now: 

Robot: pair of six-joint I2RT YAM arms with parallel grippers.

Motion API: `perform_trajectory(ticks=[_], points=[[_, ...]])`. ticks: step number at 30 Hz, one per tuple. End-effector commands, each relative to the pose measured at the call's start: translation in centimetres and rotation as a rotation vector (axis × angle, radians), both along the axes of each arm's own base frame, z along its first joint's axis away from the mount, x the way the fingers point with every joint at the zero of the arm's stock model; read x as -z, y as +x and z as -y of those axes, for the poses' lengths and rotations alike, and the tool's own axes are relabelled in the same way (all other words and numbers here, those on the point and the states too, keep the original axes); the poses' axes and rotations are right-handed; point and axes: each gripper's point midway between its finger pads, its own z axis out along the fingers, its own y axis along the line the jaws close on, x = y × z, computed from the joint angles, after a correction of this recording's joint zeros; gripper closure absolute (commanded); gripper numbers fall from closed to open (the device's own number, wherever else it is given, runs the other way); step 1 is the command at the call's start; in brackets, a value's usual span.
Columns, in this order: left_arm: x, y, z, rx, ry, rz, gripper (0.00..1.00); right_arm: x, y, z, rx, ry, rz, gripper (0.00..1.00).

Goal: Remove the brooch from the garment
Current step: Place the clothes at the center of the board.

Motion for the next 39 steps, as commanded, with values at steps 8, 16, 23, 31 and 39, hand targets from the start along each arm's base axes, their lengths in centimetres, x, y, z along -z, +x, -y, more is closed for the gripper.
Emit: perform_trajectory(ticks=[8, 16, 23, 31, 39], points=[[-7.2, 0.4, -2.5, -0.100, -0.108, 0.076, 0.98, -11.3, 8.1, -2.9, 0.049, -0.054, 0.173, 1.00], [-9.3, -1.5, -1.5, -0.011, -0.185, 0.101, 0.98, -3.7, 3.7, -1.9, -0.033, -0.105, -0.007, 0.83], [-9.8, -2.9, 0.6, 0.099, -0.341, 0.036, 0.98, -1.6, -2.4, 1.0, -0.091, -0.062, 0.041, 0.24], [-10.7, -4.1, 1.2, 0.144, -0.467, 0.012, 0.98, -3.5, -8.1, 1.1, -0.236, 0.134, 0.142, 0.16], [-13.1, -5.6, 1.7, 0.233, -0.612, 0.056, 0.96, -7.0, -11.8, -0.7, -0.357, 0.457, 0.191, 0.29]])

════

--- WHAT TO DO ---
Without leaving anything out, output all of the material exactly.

--- SOLUTION TO THIS PROBLEM ---
now: 

Robot: pair of six-joint I2RT YAM arms with parallel grippers.

Motion API: `perform_trajectory(ticks=[_], points=[[_, ...]])`. ticks: step number at 30 Hz, one per tuple. End-effector commands, each relative to the pose measured at the call's start: translation in centimetres and rotation as a rotation vector (axis × angle, radians), both along the axes of each arm's own base frame, z along its first joint's axis away from the mount, x the way the fingers point with every joint at the zero of the arm's stock model; read x as -z, y as +x and z as -y of those axes, for the poses' lengths and rotations alike, and the tool's own axes are relabelled in the same way (all other words and numbers here, those on the point and the states too, keep the original axes); the poses' axes and rotations are right-handed; point and axes: each gripper's point midway between its finger pads, its own z axis out along the fingers, its own y axis along the line the jaws close on, x = y × z, computed from the joint angles, after a correction of this recording's joint zeros; gripper closure absolute (commanded); gripper numbers fall from closed to open (the device's own number, wherever else it is given, runs the other way); step 1 is the command at the call's start; in brackets, a value's usual span.
Columns, in this order: left_arm: x, y, z, rx, ry, rz, gripper (0.00..1.00); right_arm: x, y, z, rx, ry, rz, gripper (0.00..1.00).

Goal: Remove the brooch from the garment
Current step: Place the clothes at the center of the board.

Motion for the next 39 steps, as commanded, with values at steps 8, 16, 23, 31 and 39, hand targets from the start along each arm's base axes, their lengths in centimetres, x, y, z along -z, +x, -y, more is closed for the gripper.
Emit: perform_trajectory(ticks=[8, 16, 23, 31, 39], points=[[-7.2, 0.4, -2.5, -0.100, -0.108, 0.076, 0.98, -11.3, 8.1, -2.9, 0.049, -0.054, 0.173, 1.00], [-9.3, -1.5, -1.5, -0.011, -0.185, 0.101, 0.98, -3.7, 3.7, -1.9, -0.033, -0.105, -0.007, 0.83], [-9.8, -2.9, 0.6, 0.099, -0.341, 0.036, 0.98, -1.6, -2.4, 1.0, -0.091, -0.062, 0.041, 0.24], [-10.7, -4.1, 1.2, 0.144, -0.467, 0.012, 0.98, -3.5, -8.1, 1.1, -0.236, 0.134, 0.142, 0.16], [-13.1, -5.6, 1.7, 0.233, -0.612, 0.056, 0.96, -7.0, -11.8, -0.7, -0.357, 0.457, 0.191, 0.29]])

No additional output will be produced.